YOUR GOAL → Pull out each line of the data that includes the word "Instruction".

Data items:
◇ ◇ ◇ ◇ ◇ ◇ ◇
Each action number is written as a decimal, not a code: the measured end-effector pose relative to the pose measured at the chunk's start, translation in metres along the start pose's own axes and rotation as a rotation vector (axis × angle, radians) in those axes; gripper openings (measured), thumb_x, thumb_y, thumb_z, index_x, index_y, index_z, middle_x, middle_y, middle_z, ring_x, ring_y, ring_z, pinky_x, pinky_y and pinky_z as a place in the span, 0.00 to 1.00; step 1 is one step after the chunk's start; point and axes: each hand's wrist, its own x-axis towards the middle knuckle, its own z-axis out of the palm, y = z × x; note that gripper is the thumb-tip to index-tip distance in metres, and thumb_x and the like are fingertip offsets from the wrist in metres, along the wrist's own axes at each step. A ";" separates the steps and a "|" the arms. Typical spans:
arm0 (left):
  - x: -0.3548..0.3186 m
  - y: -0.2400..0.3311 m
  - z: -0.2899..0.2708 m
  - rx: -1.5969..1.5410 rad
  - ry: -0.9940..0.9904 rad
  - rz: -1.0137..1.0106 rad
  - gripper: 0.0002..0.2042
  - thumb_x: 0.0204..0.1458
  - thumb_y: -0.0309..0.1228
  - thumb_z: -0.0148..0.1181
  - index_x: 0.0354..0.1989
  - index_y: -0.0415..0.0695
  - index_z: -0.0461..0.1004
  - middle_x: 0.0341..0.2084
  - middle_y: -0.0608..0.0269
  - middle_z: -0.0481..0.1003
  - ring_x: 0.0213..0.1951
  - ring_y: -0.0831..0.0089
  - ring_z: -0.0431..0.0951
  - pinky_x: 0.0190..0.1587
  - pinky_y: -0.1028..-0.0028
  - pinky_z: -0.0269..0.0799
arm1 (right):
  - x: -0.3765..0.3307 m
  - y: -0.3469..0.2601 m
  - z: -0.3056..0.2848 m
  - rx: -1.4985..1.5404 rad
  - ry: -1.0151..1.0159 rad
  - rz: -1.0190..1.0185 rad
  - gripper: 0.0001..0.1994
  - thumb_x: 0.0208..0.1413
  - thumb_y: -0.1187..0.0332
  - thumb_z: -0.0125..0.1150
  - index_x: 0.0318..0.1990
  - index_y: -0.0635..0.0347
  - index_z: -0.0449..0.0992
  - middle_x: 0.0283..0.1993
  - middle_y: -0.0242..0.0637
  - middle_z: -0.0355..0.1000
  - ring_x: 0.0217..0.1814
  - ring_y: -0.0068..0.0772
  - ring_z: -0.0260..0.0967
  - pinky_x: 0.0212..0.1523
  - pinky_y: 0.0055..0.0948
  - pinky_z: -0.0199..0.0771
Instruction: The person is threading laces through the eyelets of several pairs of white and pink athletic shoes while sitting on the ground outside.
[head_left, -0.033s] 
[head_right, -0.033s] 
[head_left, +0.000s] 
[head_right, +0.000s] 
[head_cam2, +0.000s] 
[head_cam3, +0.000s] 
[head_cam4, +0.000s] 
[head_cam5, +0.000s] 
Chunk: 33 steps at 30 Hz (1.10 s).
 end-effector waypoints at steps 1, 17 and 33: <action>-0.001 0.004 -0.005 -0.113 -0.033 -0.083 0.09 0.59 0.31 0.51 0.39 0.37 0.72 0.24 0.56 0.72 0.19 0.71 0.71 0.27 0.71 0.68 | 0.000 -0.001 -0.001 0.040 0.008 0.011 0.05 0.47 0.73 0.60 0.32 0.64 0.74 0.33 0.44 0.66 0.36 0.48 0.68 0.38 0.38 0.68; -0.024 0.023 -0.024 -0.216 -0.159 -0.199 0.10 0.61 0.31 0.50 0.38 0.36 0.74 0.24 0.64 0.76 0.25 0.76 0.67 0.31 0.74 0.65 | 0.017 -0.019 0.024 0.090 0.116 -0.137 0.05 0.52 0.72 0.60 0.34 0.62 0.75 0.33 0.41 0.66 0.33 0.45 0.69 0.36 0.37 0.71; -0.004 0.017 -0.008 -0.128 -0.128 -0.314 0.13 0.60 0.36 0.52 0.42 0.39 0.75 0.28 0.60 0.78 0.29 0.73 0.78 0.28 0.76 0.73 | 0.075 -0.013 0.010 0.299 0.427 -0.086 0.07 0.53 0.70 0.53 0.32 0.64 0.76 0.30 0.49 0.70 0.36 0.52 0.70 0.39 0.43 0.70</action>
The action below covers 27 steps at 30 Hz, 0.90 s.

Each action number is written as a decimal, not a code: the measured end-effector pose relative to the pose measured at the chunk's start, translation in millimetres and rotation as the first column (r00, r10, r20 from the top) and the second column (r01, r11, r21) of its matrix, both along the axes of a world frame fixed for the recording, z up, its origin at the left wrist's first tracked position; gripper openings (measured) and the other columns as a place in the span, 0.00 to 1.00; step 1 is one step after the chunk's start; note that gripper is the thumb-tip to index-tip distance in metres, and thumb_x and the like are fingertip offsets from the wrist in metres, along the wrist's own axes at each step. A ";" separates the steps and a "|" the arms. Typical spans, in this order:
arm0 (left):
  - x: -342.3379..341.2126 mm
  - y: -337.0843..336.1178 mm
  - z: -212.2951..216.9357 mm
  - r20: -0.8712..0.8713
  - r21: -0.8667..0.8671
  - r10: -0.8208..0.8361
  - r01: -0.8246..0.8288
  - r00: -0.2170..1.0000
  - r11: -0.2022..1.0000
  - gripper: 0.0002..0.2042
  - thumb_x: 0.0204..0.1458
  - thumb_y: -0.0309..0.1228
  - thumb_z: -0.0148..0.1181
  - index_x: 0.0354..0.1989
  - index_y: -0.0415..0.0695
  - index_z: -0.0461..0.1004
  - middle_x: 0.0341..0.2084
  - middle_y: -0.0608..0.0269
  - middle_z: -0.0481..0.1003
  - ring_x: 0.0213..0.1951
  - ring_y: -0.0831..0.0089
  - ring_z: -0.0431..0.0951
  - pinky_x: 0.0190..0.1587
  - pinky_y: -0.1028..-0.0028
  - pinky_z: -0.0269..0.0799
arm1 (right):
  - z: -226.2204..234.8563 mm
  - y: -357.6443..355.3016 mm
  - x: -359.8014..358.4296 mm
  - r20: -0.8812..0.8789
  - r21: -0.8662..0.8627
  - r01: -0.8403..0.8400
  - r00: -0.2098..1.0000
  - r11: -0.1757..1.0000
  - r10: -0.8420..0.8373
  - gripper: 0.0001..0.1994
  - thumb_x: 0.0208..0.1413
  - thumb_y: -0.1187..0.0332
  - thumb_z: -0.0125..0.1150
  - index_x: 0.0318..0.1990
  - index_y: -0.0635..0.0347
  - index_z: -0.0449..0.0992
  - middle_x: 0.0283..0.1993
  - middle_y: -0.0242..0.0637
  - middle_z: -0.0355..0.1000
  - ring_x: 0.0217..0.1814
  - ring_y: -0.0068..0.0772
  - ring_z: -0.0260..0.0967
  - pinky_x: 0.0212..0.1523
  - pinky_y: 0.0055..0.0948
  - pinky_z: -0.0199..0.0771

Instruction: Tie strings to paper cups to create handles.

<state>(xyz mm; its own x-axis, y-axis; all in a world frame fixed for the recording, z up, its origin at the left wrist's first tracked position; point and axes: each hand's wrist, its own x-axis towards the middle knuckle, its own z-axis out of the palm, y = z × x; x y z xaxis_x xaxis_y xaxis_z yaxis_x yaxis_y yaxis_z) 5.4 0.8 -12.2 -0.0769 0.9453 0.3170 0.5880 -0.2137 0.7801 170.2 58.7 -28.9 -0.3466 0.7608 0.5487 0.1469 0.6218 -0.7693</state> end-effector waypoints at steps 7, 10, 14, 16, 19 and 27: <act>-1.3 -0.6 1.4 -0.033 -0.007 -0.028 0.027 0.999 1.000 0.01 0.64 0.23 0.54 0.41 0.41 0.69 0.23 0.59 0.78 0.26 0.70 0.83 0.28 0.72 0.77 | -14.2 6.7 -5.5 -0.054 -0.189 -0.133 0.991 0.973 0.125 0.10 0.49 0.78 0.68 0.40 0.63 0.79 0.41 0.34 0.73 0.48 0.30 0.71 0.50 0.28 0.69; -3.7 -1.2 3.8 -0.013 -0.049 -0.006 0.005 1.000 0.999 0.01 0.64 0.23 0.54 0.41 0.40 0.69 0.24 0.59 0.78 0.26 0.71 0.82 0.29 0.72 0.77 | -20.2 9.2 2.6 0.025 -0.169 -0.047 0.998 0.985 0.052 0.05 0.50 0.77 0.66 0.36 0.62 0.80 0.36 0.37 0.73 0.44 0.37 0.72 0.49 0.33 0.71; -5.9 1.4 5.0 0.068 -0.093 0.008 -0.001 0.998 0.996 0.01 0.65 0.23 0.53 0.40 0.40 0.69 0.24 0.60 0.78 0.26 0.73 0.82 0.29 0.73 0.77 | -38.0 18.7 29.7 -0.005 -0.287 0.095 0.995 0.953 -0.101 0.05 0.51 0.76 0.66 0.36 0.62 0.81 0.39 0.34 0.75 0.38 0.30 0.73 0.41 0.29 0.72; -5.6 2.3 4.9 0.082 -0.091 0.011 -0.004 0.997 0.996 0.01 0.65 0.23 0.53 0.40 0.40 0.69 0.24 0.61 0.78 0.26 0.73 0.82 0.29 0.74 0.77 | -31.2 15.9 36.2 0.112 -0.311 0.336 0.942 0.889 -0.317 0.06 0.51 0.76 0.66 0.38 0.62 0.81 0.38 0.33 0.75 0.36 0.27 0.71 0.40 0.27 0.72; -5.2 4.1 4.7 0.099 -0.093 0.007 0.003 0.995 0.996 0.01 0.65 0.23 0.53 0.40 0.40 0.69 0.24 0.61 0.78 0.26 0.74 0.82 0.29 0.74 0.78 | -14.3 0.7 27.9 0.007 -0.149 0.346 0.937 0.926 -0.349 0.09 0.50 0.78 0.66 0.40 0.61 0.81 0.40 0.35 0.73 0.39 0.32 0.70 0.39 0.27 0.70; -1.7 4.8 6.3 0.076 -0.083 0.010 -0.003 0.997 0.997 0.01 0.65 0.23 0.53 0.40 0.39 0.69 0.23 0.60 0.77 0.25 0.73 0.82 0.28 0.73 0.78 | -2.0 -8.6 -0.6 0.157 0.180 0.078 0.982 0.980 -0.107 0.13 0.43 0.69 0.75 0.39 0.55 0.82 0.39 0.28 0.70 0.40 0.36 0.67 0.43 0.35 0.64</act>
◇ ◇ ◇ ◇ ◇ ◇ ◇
RESPONSE FOR THIS EXERCISE →
Instruction: The person is threading laces through the eyelets of several pairs of white and pink athletic shoes while sitting on the ground outside.
Instruction: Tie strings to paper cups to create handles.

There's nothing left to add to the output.